PROBLEM TO SOLVE.
Take the entries below and print only the lines from the one with "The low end" through the one with "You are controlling", exactly as they stand, both ends included.

RECORD SET.
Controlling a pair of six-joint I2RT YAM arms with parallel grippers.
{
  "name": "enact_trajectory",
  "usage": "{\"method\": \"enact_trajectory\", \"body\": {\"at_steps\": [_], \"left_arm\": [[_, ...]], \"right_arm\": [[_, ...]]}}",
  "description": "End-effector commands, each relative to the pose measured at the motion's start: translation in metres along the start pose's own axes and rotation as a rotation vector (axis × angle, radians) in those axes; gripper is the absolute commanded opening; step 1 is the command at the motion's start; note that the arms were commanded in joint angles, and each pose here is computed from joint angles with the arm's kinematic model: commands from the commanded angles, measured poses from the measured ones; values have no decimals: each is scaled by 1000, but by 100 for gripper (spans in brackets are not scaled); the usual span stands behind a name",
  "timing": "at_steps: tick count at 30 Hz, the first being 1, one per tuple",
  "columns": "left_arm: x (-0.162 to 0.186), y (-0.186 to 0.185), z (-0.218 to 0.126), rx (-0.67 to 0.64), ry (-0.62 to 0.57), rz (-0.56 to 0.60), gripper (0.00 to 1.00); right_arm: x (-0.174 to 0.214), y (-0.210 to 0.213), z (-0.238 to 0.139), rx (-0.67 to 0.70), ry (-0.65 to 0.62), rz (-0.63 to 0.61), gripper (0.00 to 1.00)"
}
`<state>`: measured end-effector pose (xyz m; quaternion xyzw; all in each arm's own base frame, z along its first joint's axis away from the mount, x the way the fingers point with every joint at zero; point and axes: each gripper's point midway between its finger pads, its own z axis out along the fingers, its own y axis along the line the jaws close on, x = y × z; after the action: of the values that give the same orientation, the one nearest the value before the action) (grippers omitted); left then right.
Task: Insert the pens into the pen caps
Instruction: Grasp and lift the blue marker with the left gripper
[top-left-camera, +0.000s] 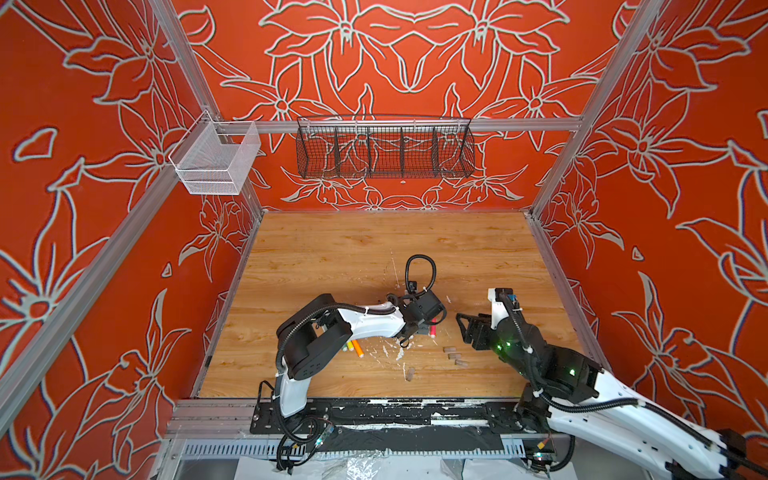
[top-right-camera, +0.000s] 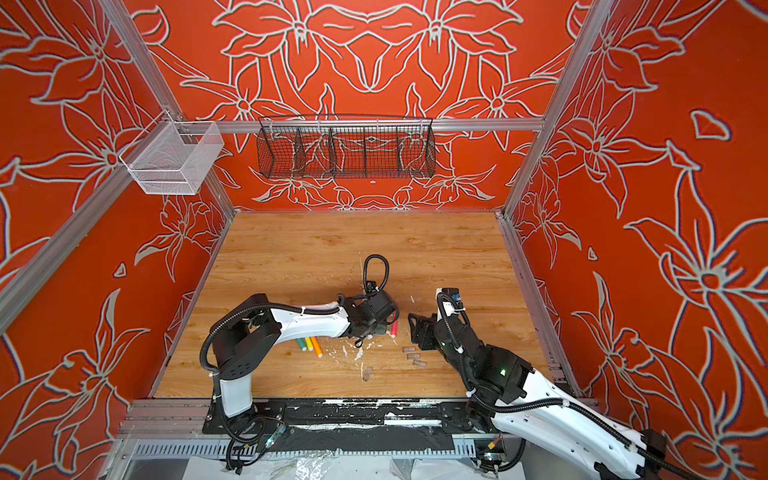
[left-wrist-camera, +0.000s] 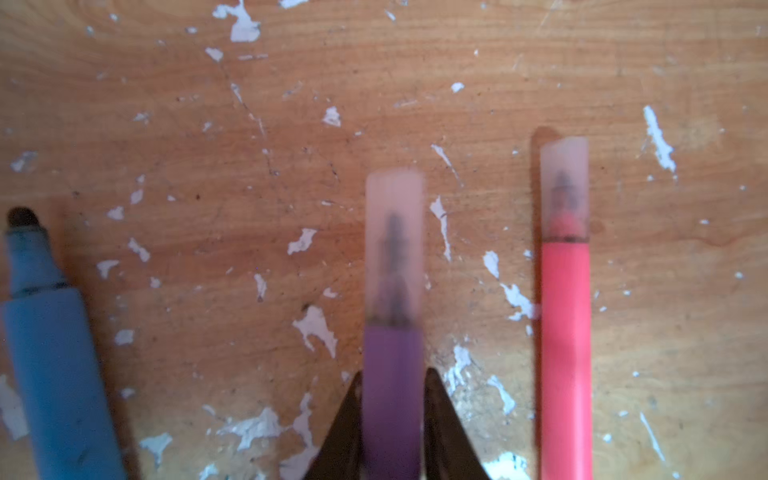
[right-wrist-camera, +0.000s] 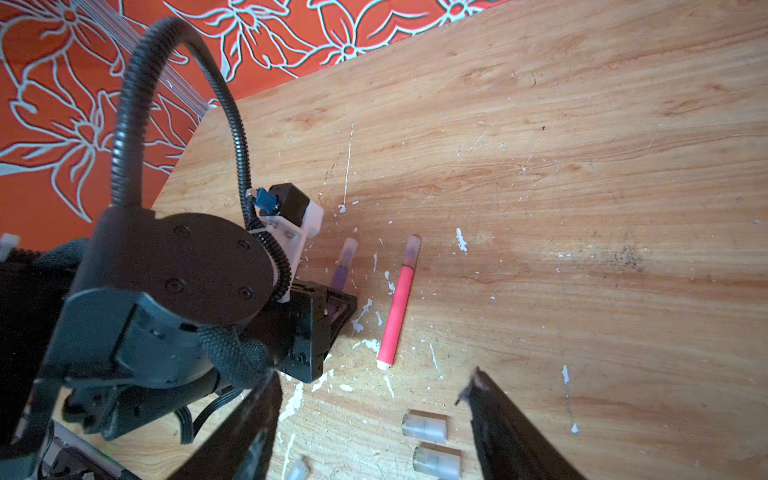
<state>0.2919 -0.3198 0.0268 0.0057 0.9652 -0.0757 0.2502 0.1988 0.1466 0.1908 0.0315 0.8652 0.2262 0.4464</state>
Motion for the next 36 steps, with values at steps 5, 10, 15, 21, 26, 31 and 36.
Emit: {"method": "enact_trajectory", "body": {"at_steps": [5,10,15,21,26,31,36], "left_arm": [[-24,6,-34,-46,-51,27,49],[-42,22,-70,-76,-115,19,54],[-42,62,-97,-141,-186,-33,56],[-28,97,-85,-112,-152,-135,56],[-15,97,-66,-115,-91,-132,55],[-2,96,-44,-147,-36,-125,53],[11,90,-27,-135,21,-122,50]], "right_arm": [[-14,7,-11,-26,-17,22,71],[-14,11,-12,-42,-4,24,71],[-13,15,-12,-56,7,27,71],[-5,17,-4,-52,39,23,71],[0,19,5,-36,65,11,71],[4,21,8,-34,87,3,71],[5,19,8,-31,84,9,71]]}}
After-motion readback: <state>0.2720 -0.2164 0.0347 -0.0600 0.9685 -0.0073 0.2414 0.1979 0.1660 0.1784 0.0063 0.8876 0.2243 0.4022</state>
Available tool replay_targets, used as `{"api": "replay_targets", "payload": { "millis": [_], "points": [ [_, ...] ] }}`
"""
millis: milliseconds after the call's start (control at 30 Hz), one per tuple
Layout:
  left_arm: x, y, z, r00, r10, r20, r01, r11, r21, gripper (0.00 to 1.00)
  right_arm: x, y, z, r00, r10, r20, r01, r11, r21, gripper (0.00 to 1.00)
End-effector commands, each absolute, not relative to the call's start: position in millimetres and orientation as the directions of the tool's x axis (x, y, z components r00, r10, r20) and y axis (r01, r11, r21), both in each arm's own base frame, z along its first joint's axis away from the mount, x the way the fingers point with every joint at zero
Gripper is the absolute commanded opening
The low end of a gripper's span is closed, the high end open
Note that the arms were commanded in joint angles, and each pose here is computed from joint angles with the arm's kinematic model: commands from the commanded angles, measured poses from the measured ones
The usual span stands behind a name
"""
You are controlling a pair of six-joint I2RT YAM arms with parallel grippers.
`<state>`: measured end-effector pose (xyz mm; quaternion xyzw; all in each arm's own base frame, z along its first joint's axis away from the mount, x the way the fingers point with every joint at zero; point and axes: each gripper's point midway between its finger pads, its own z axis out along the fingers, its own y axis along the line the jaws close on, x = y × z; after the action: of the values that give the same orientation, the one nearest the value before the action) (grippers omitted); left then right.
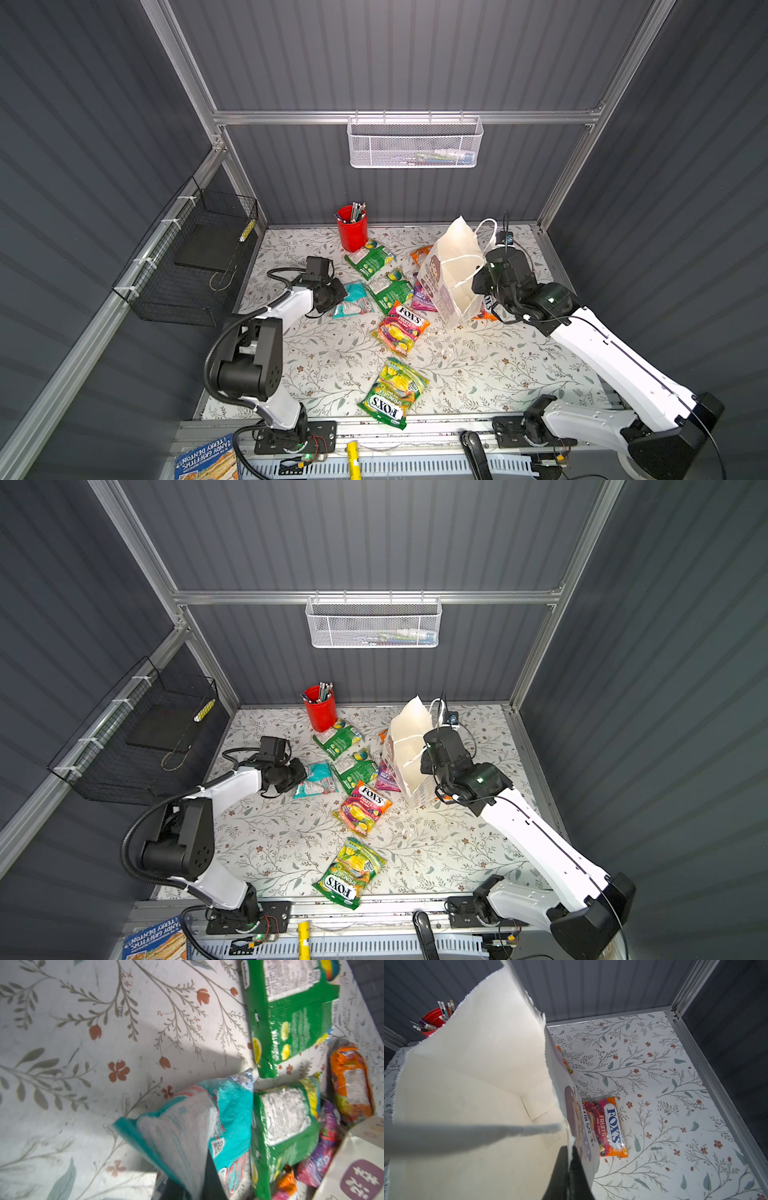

EXPECTED ANSWER.
The low end of a gripper's span is closed, the high end open
Note that the arms were commanded in joint angles, and each pose here is computed from joint angles with the arm's kinematic model: commands from the commanded angles, measured poses from the measured ones
The usual span stands behind a name
"""
You are controlling a pair of six-joint I2RT YAM arms with parallel grippers.

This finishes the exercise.